▶ **DATA SECTION**:
______

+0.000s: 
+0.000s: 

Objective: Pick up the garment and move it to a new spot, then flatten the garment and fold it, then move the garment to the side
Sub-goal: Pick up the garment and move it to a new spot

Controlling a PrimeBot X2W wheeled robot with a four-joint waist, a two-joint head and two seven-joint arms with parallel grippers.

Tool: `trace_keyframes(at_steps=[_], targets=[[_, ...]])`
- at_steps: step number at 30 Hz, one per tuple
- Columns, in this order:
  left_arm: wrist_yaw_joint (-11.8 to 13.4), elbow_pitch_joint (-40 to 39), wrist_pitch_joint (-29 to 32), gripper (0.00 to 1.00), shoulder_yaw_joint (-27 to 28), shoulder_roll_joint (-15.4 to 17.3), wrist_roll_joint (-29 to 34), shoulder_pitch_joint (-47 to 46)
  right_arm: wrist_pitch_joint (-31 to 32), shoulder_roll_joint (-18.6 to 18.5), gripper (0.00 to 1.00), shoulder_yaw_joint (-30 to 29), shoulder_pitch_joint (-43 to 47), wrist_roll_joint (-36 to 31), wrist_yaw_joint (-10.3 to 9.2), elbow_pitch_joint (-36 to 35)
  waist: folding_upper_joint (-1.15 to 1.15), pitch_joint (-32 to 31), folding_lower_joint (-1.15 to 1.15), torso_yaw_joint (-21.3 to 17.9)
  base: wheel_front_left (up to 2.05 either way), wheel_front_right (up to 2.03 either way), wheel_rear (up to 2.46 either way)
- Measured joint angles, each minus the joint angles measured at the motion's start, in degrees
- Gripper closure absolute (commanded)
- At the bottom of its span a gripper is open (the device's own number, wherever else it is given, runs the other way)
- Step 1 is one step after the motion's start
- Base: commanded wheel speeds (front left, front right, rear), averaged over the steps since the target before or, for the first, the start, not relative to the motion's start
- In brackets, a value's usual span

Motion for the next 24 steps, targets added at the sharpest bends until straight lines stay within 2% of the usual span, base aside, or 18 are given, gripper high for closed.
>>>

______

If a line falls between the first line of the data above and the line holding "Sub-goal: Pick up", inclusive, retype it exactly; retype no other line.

+0.000s: 
+0.000s: 

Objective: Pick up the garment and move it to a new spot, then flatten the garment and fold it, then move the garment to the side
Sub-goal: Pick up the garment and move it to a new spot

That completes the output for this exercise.